Appeal from the Circuit Court of Cook County 00 CR 26997 (03) Honorable Joseph G. Kazmierski, Judge Presiding.
 The opinion of the court was delivered by: Justice McBRIDE
 A jury convicted defendant Floyd Cummings of armed robbery. He was sentenced to natural life imprisonment as a habitual criminal. 720 ILCS 5/33B-1 (West 2000)(Habitual Criminal Act). In this appeal, Cummings first claims that his sentence is unconstitutional because the penalties for the identical offenses of armed robbery and armed violence with a category III weapon are disproportionate. Second, he claims that his natural life sentence is unconstitutionally disproportionate to the nature of the offense, his involvement in the offense, his background and character, and the sentences imposed on his co-defendants. Finally, he claims that the trial court failed to conduct an adequate inquiry into his posttrial pro se claims of ineffective assistance.

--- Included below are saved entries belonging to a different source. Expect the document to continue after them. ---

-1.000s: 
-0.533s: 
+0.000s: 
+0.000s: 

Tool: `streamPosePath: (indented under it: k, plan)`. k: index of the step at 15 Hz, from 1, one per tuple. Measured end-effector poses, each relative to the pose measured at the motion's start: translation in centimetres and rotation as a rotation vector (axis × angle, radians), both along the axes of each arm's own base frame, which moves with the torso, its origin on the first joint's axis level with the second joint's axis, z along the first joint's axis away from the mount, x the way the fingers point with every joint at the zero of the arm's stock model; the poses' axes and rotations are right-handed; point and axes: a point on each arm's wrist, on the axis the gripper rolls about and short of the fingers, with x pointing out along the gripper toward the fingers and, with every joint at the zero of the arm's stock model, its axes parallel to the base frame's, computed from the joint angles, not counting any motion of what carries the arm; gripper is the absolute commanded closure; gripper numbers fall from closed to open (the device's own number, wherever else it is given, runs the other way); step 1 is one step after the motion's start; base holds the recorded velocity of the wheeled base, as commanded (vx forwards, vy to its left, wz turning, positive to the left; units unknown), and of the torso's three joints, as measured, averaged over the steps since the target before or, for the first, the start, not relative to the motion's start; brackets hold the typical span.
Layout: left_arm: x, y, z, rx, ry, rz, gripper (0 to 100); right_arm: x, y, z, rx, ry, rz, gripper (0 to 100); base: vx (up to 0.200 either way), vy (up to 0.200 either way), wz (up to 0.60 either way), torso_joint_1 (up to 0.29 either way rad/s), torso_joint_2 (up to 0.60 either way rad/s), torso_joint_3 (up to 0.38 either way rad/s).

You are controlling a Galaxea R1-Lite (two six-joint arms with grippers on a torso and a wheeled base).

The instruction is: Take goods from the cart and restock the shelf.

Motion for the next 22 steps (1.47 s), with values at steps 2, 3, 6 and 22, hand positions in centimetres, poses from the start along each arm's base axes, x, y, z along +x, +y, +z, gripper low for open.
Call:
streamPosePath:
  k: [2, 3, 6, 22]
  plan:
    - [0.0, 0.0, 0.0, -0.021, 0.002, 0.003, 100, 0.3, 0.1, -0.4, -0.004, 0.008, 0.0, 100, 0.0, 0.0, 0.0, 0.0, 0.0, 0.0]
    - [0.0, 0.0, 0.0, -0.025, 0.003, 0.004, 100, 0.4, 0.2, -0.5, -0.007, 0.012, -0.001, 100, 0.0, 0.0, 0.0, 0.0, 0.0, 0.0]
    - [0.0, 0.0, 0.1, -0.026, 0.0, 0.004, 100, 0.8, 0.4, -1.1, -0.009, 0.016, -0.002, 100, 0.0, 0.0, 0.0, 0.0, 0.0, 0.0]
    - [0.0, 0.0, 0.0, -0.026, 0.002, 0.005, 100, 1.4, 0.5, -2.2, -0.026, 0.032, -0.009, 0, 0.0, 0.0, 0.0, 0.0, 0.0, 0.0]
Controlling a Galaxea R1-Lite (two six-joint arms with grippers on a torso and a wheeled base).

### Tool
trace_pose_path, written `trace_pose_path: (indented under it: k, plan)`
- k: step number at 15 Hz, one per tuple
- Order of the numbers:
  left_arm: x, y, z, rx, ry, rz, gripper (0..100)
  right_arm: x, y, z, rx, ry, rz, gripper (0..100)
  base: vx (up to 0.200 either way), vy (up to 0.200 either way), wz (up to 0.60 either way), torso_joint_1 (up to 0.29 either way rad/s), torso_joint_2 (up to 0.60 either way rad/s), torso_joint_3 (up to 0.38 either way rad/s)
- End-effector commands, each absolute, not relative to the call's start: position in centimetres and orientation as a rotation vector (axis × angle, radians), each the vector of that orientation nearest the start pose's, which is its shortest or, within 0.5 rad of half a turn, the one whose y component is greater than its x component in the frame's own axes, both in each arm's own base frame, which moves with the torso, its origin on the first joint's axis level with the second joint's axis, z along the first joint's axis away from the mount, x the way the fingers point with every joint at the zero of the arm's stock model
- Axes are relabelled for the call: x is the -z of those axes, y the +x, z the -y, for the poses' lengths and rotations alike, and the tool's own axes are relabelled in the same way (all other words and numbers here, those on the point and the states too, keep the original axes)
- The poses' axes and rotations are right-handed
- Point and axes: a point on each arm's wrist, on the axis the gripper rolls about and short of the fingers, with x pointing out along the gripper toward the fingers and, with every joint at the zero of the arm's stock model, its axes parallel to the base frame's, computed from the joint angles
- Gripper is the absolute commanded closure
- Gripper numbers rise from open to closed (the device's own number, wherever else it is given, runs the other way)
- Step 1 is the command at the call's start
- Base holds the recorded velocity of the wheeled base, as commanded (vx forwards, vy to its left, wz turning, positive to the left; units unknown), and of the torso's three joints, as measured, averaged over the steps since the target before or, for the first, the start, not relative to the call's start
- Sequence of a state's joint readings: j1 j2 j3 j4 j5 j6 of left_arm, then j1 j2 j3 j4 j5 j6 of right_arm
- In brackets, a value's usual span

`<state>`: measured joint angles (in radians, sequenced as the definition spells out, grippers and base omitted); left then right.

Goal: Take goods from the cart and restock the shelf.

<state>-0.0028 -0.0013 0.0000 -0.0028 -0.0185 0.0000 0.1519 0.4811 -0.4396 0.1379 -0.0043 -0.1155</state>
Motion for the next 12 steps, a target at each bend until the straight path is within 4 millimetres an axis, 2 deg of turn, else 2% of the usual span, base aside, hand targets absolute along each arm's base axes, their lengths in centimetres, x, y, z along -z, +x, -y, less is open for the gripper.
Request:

 The evidence at trial showed that on October 29, 2000, Yashika Jones, Lee Washington, and Cummings robbed a Subway Sandwich Shop located at 5300 South Kimbark, Chicago (the Subway). Jones was an employee of the Subway at the time. Washington was her boyfriend. The two planned the robbery and invited Cummings to participate.
 At about 10:30 p.m., on October 29, 2000, Jones was working at the Subway. She stepped outside and smoked a cigarette. She spoke with Washington, who was outside with Cummings. When Jones entered the Subway again, she did not lock the employee door. Washington and Cummings entered the Subway through the unlocked employee door. According to Johnny Johnson, the manager on duty at the Subway, Washington carried a baseball bat into the Subway. According to Washington and Jones, it was Cummings who carried the baseball bat. In a statement that he made to an assistant State's Attorney, Cummings claimed that Washington held the baseball bat.
 Inside the Subway, Cummings grabbed Johnson by the collar. Washington and Cummings made Johnson unlock the petty cash boxes. They took the money inside the boxes while Jones removed the money from the register in the front of the Subway. Washington and Cummings wanted more money, but Johnson was not able to open the floor safe.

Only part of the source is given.